May 24, 2001
NURSING HOMES AND SOCIAL SECURITY CHECKS
By: Helga Niesz, Principal Analyst
You asked if state or federal laws or regulations allow a nursing home to gain access to a resident's Social Security check. If not, you want to know whether the state becomes involved or whether it is a private issue between the nursing home and the resident.
The law does not require nursing home residents to allow their Social Security checks to be sent directly to the nursing homes. Both state and federal law give residents (or their conservators or other representatives) the right to manage their own personal funds, and they allow nursing homes, with the residents' authorization, to manage their personal funds for them. People who have exhausted their own funds and are receiving Medicaid generally have to apply all of their Social Security check (except for a $52 a month personal needs allowance) and other income to the costs of their nursing home care; Medicaid pays the balance. The law does not specify the actual mechanism for how the funds are paid to the home. The nursing home can ask the resident to have the Social Security payment sent to the home (which appears to be the norm for those receiving Medicaid assistance in Connecticut), or the resident or her representative can receive the check and pay the home. Once the nursing home receives the Social Security payment, it will either pay the personal needs allowance directly to the resident or her representative or, at the resident's request, establish a separate personal funds account that it administers and deposit the $52 in it.
SOCIAL SECURITY CHECKS
If an individual is paying for nursing home care privately, neither the state nor the federal government apparently becomes involved in the mechanics of how the payments are made.

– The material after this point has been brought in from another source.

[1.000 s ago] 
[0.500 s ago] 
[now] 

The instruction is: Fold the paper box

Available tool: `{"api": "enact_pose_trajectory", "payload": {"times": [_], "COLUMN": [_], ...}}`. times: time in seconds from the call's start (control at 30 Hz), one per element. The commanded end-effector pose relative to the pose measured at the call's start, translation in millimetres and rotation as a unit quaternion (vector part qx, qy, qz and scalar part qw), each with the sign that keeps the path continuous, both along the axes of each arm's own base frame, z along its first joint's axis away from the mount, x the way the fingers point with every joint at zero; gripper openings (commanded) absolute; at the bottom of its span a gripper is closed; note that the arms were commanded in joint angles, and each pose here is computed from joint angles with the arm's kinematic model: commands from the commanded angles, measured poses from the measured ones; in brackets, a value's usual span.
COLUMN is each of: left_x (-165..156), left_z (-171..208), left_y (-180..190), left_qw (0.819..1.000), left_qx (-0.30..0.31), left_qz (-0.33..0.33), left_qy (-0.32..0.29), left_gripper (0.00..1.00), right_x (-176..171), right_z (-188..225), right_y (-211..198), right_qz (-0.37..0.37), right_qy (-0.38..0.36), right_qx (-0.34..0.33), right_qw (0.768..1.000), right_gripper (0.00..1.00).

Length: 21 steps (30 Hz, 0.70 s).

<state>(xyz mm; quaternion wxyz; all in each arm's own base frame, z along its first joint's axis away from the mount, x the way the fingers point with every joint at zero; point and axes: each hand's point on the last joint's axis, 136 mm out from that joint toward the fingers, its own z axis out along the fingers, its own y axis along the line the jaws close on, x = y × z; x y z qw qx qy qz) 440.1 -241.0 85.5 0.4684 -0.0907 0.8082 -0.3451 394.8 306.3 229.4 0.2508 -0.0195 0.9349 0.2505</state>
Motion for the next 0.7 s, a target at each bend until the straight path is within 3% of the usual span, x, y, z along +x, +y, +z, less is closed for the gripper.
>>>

The home can request that the Social Security check be forwarded directly to the home, but the resident or his representative or conservator does not have to agree to it and can, instead, pay the entire bill directly.
If the resident is single, has assets not exceeding $1,600, and does not have enough income to pay for the nursing home, she can apply to the Department of Social Services (DSS) for Medicaid. In that case, DSS informs the applicant that she must first apply her Social Security income (minus a $52 monthly personal needs allowance) and other income to the cost of the nursing home; DSS will pay the rest (DSS Uniform Policy Manual § 5045.20). Neither the state nor the federal government has any particular requirements about how the Social Security check gets to the nursing home. Usually, in this situation the nursing home will request that the check be sent directly to the facility, but the resident does not have to agree to it. One potential problem with having the resident or her representative handle the check is that if the check is large and gets deposited in the resident's bank account, it could bring the account above the $1,600 asset limit. This could make her temporarily ineligible for Medicaid.
If the resident is married and the spouse is still living in the community, the spouse may be eligible for a minimum monthly needs allowance out of the resident's Social Security check or other income. In that case, the check could come to the resident or the spouse in the community and they would be responsible for paying the balance to the nursing home. Or it could come to the nursing home and the facility would split the check and send the required amount to the community spouse. OLR Report 2000-R-0911 discusses Medicaid eligibility and community spouse allowances.
CONNECTICUT PERSONAL FUNDS MANAGEMENT LAW
The state's nursing home residents' bill of rights allows residents to manage their personal financial affairs and requires nursing homes to give them a quarterly accounting of financial transactions made on their behalf (CGS § 19a-550 (b)(7)). The statutes also require nursing homes, on or before a resident's admission, to give her or her legally liable relative, guardian, or conservator a written statement explaining (1) her rights regarding personal funds and (2) listing the charges the home can deduct from those funds. Upon a resident's or her representative's written consent or request, a nursing home can manage the resident's personal funds, but if a physician has determined her to be mentally incapable and she has no conservator, her consent is not valid unless cosigned by a legally liable relative or guardian. The nursing home has to maintain a separate account for each resident or an aggregate trust account for residents' funds to prevent commingling them with the facility's own funds (CGS § 19a-551). Violating these provisions is a class A misdemeanor, subject to a fine of up to $2,000, imprisonment of up to one year, or both. Residents or their representatives can also sue in court and the nursing home can be liable to the injured party for treble damages (CGS § 19a-553).
FEDERAL PERSONAL FUNDS MANAGEMENT LAW
Federal Health Care Financing Administration regulations state that nursing home residents have the right to manage their financial affairs and the facility cannot require them to deposit their personal funds with it. But if the resident agrees in writing, the facility can hold, safeguard, manage, and account for the personal funds deposited with it. The regulations prohibit commingling funds with the facility's own funds, require certain notices, and limit what the facility can charge to the account (42 C.F.R. § 483.10(c)).